Prompt:
Retype the whole listing below exactly, keeping every picture out of it.

Dataset excerpt:

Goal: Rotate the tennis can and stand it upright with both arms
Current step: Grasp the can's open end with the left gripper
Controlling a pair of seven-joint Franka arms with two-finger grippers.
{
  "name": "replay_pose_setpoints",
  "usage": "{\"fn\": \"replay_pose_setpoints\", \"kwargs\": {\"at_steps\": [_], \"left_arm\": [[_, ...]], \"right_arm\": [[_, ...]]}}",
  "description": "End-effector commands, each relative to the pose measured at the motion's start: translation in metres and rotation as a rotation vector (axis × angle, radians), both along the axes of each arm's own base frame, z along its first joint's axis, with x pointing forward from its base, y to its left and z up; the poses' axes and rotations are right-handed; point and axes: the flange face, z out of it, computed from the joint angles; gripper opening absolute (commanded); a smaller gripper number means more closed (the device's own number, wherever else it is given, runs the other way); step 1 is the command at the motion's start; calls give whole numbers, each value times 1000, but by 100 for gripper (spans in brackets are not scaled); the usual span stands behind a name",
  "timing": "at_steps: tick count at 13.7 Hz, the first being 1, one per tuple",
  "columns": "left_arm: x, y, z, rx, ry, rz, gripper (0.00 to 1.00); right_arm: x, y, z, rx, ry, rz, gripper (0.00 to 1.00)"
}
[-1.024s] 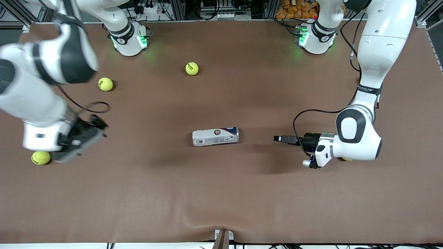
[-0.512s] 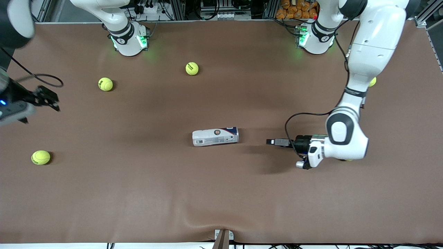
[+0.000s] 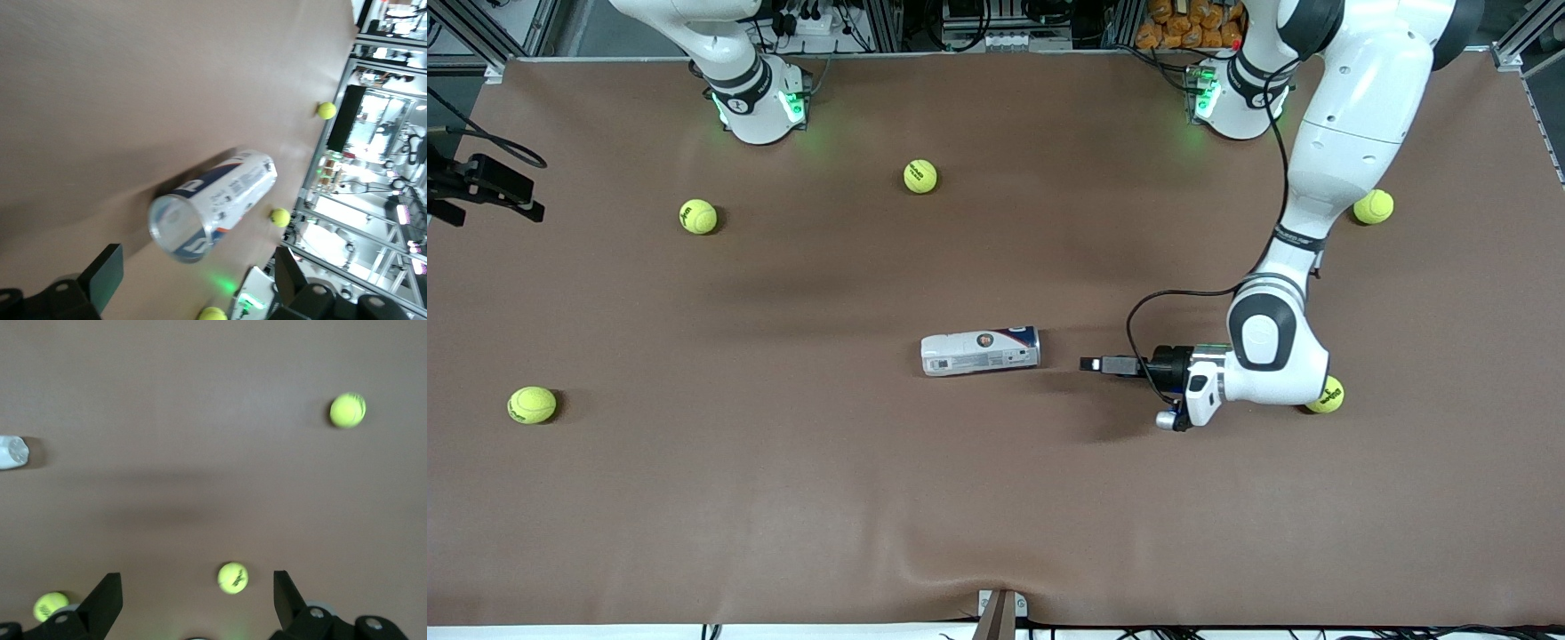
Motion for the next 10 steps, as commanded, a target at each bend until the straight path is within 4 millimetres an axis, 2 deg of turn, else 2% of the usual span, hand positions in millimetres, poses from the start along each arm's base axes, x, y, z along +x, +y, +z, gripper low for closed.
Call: {"fn": "replay_pose_setpoints", "kwargs": {"at_steps": [1,3,4,7,10], "left_arm": [[-15,-29,-6,-67,28,41,100],[-26,-41,-15,-85,62,81,100],[-33,-49,-18,-85,71,80,100],[-39,-49,-24,-78,81,78,100],[-43,-55,-36,-83,57,86,100]], "right_arm": [[-9,6,31,13,10,-81,100],[-9,8,48,3,-25,-65,100],[-9,8,48,2,-25,-62,100],[-9,3,45,14,-15,-84,100],[-2,9,37,14,-8,-60,100]]}}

Written solution:
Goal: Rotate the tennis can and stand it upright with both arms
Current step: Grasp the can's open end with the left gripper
Controlling a pair of seven-joint Franka arms with two-finger grippers.
{
  "name": "replay_pose_setpoints",
  "usage": "{\"fn\": \"replay_pose_setpoints\", \"kwargs\": {\"at_steps\": [_], \"left_arm\": [[_, ...]], \"right_arm\": [[_, ...]]}}",
  "description": "End-effector commands, each relative to the pose measured at the motion's start: translation in metres and rotation as a rotation vector (axis × angle, radians), both along the axes of each arm's own base frame, z along its first joint's axis, with x pointing forward from its base, y to its left and z up; the poses' axes and rotations are right-handed; point and axes: the flange face, z out of it, computed from the joint angles; gripper opening absolute (commanded); a smaller gripper number means more closed (the device's own number, wherever else it is given, runs the other way); step 1 is the command at the motion's start; calls give whole numbers, each value times 1000, but by 100 for gripper (spans in brackets are not scaled); the usual span stands behind a name",
  "timing": "at_steps: tick count at 13.7 Hz, the first being 1, one per tuple",
  "columns": "left_arm: x, y, z, rx, ry, rz, gripper (0.00 to 1.00); right_arm: x, y, z, rx, ry, rz, gripper (0.00 to 1.00)"
}
[-1.024s] 
[-0.512s] 
[+0.000s] 
Motion for the next 10 steps, as commanded, a target at each bend until the straight path is within 4 millimetres an axis, 2 deg of turn, else 2% of the usual span, hand positions in millimetres, poses from the start along each arm's base axes, x, y, z along +x, +y, +z, gripper low for closed.
Call: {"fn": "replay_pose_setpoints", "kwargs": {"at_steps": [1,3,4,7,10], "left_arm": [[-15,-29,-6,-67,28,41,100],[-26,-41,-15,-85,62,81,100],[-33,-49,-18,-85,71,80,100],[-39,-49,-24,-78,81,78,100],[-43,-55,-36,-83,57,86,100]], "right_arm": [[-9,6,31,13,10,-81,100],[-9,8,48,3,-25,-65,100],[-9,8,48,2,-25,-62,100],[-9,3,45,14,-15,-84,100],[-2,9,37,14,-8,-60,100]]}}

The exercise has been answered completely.